For animation, GIF has a significant file size problem. Animated GIFs can be very large compared to the equivalent content in a video format like MP4. Many platforms (including Twitter, Tenor, and Giphy) automatically convert GIF uploads to short MP4 videos for delivery because the video format is far more efficient. For new work that requires animation, WebP and AVIF both support animation with better compression than GIF, though browser support for animated WebP and AVIF is not yet universal.
Use GIF for: simple two-colour or few-colour animations where compatibility is paramount and the content is genuinely best represented as a looping animation. Avoid GIF for photographs, anything colour-critical, or where file size is a concern.
Quick Reference: Which Format Should I Use?
Use this decision guide for the most common scenarios:
- Sharing a photo with someone: JPG. Always opens, always works.
- Logo or icon with a transparent background: PNG.
- Web page photos for maximum performance: WebP (with JPG fallback).
- iPhone photos — keeping on device: HEIC is fine, saves storage.
- iPhone photos — sharing with non-Apple users: Convert to JPG first.
- Screenshot of a website or UI: PNG, to preserve sharp text and edges.
- Short looping animation: GIF for legacy compatibility; animated WebP or MP4 for modern use.
- Image that will be edited further: PNG (lossless) or the original uncompressed file. Never re-save JPGs repeatedly.
- Maximum compression for high-traffic web images: AVIF (with WebP or JPG fallback for older browsers).
Frequently Asked Questions
Which image format has the best quality?
For photographic quality at small file sizes, AVIF and HEIC lead, followed by WebP. For lossless preservation of every pixel, PNG and lossless WebP are equivalent. JPG remains excellent at high quality settings (90%+) but cannot match the newer formats at small file sizes. GIF is the weakest for photographic content due to its 256-colour palette limit.
Which format is best for printing?
For printing, use the highest-quality source file you have — ideally an uncompressed TIFF, PNG, or JPG at 95%+ quality with a resolution of at least 300 DPI at the intended print size. Most professional print services accept JPG and TIFF. PNG is also widely accepted. WebP, AVIF, and HEIC are not commonly accepted by print labs.
Can I convert between any of these formats?
Yes, you can convert between any of these formats. Converting from a high-quality source to any target format is straightforward. The important thing to remember is that converting from one lossy format to another (for example, JPG to WebP) involves a generation of quality loss, so always convert from your highest-quality source rather than from an already-compressed file. ToolChop offers converters for JPG to PNG, PNG to JPG, WebP to JPG, and HEIC to JPG.

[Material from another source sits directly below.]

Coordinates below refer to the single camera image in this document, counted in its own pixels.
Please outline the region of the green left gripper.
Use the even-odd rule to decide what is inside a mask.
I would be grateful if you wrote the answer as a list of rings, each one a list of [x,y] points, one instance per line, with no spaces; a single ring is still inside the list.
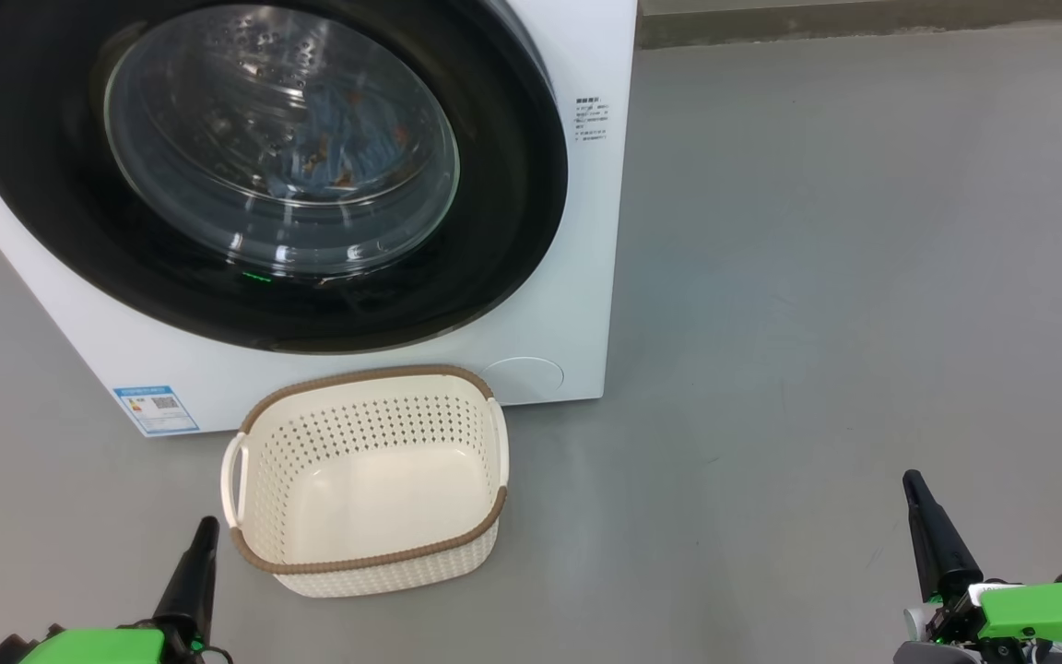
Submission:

Does the format affect how fast my website loads?
Yes, significantly. Format and compression settings are among the most impactful factors in image file size, which directly affects load times. Switching a site from JPG to WebP at equivalent quality typically reduces image payload by 25–35%. Using AVIF can reduce it further. Google's PageSpeed Insights specifically flags opportunities to serve images in next-gen formats like WebP and AVIF.
Is PNG or JPG better for social media?
For photographic posts, JPG is usually better — social platforms re-compress images on upload, and their compression algorithms are tuned for JPG input. For images with text, sharp graphics, or logos, PNG preserves detail better through the re-compression step. Most platforms accept both; the differences in final quality after their processing are small either way.